According to international estimates, more than 30% of adults have a daily sleep debt of more than an hour, while almost one in 10 adults falls short of the minimum level of rest by two or more hours each night. “Across the world, individuals rarely get the recommended amount of sleep for at least 5 nights a week – underlines the professor Jo Bower from the East Anglia in Norwich, who conducted this research -. Our work shows the potential consequences of this situation on our emotional health, at a time when mental health problems are rapidly increasing.”

Now the new study published in the journal Psychological Bulletin dell’American Psychological Association explored the issue in depth, underlining strong connections between mental health and sleep, with serious consequences on anxiety, depression, mood and response to emotional stimuli.

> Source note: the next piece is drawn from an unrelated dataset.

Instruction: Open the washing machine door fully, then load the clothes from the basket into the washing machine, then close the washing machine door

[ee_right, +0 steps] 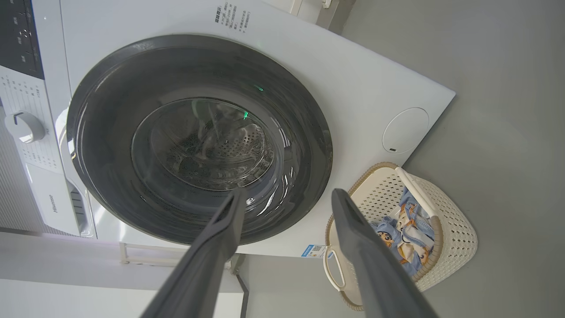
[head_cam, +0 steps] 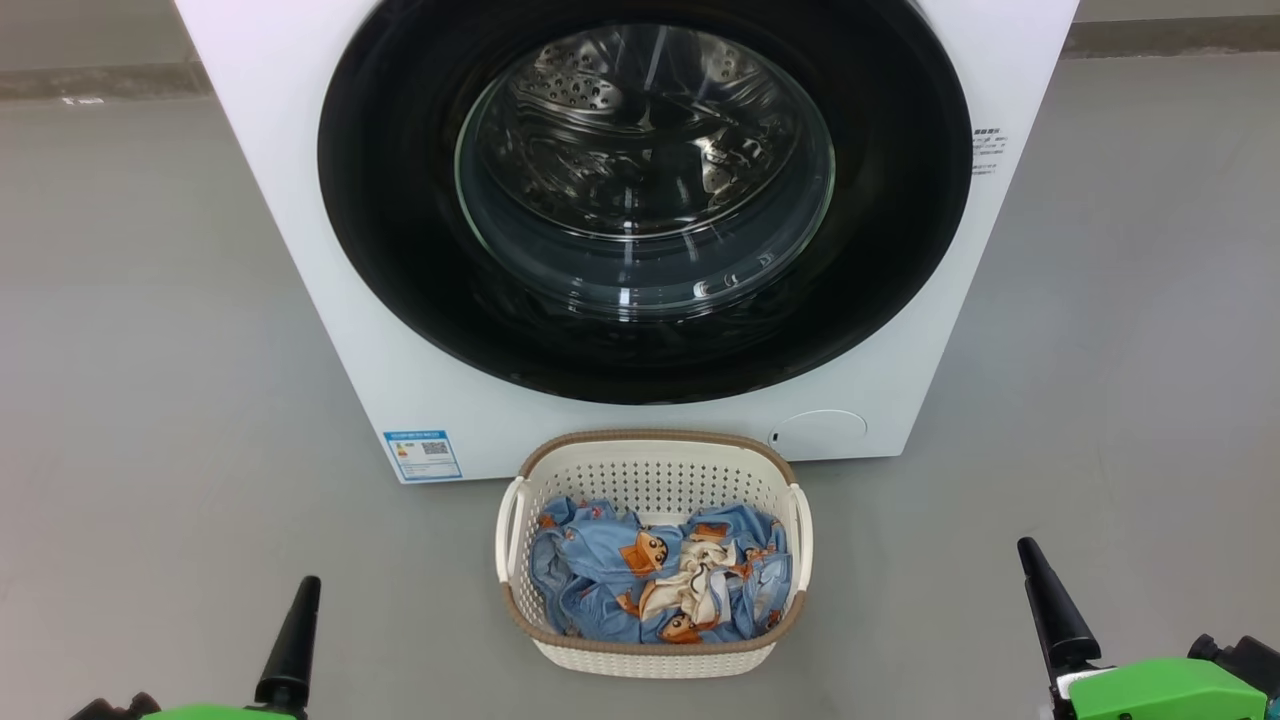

The body, not the brain, regulates sleep by Valentina Arcovio 15 September 2023

The study on 50 years of research

This study synthesizes more than 50 years of experimental research on sleep and emotion and provides strong evidence of how periods of prolonged wakefulness, reduced sleep duration, and nocturnal awakenings negatively impact human emotional functioning, increasing the risk of psychiatric disorders. “In general, total sleep deprivation had a greater impact on mood and emotions than partial loss or fragmentation – confirms Palmer -. However, it is interesting to note that the effect on positive mood occurs immediately, even after short periods of insomnia, while anxiety worsens with the loss of deep REM sleep.”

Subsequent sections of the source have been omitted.